A few caveats on the style of bike you have shown above:
Seat- yep, no support, diminishes your ability to control the handling of the bike, uncomfortable, and purely personal taste.
Electrics- where will you put them? With an open triangle, a flat seat, and no "hump", where do you expect to locate the battery, reg/rec, solenoid, fuses, and SSM? You need all these items and you're removing all the recipes real estate to hide/place them.
Handling- all too frequently you will see bikes pictured online where the seat hoop is slammed down onto the rear tire, large sidewall tires, and then clip-one. It would be like steering a dump truck on an auto-cross track... You require some distance in the rear for suspension travel before the shock bottoms out on the tire (especially with a passenger). Ditch the "looks quotient" of tires, and use quality modern tires for your bike (Avons, Bridgestones, Metlzers to name a few).
If you have any access to, ride a bike styled as you desire. Then decide if that "style" suits your body. Member Trad has a few build in the Project section. His Bare Bones bike is pretty well executed and is form follows function oriented. He's an experienced rider with some other bikes to guide his choices, so his design choices were executed against his knowledge and experience.
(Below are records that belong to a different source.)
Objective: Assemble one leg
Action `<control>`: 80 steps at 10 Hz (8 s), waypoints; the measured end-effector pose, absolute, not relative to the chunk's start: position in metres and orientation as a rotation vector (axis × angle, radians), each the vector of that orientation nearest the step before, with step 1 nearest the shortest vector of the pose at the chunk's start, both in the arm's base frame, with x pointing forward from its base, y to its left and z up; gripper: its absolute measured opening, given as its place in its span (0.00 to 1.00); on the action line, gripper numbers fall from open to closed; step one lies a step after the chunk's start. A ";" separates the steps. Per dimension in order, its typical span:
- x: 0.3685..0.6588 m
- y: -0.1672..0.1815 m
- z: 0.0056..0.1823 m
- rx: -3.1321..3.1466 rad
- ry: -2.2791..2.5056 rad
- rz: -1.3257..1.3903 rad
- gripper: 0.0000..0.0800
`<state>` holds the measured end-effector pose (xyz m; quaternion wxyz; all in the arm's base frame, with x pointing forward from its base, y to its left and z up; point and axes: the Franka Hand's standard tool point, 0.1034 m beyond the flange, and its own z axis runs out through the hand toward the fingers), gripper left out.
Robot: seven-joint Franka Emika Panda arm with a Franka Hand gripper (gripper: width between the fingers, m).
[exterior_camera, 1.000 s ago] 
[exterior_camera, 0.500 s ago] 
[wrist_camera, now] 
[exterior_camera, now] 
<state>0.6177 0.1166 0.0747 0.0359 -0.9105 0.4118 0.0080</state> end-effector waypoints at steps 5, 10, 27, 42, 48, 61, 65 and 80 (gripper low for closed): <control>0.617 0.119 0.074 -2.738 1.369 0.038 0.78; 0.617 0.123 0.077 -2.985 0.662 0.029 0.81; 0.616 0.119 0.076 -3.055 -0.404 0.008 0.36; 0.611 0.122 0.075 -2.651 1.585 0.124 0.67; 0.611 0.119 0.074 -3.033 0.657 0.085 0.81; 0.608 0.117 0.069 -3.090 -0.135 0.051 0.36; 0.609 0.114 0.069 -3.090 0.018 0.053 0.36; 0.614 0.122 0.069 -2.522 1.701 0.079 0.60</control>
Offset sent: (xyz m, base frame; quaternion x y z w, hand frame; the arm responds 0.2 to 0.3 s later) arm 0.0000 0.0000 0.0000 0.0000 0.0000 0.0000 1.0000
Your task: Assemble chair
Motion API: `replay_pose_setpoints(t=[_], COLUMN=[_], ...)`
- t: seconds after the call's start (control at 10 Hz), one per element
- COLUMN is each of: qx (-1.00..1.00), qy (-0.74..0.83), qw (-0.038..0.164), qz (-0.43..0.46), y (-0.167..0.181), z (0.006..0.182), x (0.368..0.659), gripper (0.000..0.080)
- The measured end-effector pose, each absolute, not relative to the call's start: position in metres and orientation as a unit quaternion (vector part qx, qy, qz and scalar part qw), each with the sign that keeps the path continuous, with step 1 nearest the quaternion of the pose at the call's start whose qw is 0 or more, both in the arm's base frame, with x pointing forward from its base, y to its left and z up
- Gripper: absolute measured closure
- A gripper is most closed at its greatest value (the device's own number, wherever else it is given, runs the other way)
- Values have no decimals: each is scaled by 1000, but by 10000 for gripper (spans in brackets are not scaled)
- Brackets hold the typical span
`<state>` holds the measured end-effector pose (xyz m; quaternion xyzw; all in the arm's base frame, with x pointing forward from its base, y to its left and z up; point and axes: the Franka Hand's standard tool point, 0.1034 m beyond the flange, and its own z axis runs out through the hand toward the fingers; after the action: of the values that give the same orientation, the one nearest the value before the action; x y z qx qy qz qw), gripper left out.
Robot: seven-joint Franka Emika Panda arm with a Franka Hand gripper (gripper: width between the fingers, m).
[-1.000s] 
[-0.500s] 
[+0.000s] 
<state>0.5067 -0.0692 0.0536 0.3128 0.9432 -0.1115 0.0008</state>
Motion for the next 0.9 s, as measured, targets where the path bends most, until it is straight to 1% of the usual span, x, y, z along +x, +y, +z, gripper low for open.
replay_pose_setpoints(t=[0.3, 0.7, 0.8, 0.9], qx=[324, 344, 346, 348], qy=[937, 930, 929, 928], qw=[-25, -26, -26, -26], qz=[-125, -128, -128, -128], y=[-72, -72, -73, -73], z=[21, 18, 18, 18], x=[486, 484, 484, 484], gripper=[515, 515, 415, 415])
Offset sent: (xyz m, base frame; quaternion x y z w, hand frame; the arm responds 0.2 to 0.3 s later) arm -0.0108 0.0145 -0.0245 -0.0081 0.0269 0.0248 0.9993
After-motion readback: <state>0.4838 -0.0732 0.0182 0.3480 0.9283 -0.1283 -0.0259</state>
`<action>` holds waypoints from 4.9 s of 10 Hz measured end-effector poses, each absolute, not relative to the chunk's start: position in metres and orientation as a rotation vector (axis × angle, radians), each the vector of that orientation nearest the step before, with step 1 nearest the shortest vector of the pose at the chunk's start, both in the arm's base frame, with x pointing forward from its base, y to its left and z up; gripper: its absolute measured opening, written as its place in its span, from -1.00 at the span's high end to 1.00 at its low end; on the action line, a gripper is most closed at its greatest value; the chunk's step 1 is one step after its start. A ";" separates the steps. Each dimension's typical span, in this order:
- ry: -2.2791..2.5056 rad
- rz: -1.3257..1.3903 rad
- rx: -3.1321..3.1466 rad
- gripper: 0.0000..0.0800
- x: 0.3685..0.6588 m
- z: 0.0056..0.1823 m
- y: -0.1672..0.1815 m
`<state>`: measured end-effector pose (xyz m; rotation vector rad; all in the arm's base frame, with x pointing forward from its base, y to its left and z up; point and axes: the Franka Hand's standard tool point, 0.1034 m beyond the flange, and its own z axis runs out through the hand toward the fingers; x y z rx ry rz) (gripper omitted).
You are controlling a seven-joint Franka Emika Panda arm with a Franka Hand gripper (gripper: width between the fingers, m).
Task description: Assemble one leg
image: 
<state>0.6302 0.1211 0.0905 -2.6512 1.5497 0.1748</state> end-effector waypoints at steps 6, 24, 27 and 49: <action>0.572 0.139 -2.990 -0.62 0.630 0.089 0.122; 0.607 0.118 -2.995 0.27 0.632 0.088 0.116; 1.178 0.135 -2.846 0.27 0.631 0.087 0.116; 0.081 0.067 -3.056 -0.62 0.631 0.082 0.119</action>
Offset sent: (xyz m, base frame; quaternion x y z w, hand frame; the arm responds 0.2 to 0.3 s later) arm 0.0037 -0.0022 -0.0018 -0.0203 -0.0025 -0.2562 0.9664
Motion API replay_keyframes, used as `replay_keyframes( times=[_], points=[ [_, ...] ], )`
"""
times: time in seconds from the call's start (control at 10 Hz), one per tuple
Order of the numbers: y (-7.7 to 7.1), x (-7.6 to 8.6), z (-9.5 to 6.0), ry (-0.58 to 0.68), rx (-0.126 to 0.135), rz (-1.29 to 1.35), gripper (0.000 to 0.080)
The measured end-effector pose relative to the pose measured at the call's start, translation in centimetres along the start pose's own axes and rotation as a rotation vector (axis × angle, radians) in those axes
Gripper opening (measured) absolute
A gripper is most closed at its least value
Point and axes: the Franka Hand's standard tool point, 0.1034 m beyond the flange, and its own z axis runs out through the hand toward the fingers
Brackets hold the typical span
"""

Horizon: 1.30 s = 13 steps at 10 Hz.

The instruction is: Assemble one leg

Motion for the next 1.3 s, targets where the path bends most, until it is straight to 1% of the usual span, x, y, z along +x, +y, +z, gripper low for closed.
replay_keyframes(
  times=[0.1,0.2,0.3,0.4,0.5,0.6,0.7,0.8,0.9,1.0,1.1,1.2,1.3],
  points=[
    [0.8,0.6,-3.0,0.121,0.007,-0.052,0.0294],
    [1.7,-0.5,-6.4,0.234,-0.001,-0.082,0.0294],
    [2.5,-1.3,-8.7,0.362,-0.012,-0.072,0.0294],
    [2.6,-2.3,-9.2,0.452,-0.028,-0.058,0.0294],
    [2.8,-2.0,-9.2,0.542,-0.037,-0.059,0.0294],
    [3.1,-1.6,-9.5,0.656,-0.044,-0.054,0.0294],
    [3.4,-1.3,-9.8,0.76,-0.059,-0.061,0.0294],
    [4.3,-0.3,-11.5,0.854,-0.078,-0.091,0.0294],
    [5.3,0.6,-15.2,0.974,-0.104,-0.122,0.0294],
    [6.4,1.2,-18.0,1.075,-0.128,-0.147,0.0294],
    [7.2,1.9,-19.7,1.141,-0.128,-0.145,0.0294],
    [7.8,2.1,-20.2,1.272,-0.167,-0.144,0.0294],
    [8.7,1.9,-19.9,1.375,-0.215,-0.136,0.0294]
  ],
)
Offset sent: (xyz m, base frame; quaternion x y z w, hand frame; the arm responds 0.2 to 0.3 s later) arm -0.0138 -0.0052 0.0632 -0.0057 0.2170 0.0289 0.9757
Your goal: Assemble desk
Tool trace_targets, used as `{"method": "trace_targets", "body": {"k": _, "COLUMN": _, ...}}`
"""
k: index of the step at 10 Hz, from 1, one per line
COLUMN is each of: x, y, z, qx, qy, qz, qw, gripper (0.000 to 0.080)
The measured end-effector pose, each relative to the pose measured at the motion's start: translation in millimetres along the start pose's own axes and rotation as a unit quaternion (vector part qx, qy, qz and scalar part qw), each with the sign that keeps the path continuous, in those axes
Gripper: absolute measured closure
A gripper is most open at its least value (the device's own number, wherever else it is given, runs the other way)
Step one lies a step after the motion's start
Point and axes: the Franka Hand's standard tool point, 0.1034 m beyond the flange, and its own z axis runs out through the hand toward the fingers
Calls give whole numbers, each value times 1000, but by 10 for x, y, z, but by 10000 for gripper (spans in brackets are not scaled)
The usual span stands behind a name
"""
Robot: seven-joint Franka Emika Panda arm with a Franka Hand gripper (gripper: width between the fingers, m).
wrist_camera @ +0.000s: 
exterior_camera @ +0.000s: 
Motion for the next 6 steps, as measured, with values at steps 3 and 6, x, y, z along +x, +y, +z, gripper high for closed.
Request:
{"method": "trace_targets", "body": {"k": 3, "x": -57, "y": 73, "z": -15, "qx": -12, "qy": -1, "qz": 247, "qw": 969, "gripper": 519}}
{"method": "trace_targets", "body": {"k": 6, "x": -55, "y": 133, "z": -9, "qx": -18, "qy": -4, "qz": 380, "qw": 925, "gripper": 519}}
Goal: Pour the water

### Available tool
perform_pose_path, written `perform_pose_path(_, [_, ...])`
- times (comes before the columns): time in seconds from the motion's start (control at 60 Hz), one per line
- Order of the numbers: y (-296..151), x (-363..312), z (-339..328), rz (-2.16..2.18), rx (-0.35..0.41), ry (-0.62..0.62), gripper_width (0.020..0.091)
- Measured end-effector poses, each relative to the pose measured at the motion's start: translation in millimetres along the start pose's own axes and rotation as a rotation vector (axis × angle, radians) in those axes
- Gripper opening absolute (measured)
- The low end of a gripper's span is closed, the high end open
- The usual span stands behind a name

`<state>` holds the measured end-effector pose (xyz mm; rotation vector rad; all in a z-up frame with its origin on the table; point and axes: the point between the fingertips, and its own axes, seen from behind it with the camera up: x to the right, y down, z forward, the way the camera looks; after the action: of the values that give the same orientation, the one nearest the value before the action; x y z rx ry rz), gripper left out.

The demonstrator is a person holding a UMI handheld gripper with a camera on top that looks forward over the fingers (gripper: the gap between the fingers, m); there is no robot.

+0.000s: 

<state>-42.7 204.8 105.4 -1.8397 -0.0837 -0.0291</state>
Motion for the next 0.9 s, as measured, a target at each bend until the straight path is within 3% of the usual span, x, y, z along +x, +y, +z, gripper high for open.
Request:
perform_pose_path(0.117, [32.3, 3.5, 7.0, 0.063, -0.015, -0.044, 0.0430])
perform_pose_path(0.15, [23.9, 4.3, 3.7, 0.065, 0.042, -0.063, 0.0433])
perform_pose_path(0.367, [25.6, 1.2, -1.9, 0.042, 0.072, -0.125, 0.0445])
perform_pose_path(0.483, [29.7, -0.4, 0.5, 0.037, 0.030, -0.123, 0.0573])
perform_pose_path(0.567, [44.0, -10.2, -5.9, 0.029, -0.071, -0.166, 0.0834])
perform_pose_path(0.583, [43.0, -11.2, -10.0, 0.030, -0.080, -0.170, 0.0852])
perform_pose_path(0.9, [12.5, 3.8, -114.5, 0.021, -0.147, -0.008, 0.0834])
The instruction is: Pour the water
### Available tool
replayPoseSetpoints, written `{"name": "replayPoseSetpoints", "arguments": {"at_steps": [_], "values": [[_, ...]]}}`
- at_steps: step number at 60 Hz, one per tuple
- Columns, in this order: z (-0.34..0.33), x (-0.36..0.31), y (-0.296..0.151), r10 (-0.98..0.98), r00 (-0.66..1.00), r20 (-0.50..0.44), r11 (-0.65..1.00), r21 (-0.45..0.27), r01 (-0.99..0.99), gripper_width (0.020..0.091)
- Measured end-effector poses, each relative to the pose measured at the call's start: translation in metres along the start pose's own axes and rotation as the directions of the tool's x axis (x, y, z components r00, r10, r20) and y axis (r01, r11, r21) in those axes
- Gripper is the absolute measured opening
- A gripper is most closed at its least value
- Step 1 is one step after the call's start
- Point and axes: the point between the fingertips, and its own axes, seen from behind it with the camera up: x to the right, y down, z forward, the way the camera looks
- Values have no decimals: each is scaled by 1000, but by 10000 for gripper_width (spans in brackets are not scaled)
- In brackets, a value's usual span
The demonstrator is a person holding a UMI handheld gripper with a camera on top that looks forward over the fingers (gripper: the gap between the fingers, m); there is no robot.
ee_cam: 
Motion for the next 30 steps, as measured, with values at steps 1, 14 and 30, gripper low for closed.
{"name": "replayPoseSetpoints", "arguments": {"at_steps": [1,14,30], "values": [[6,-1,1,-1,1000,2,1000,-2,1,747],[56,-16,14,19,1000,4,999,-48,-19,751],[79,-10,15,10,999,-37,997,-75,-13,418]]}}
You can "build" a bike of different style without "cutting it up". If you restyle it, ride it, then decide to alter it, easier to do if you haven't hacked off the important bits. Get it sorted out, ride it, then the following year, attack it to execute and finish the "aesthetic" choices that are your ultimate goal.
The form of that bike doesn't follow function. That's a bit more than a personal taste opinion, it's a motorcycling assessment.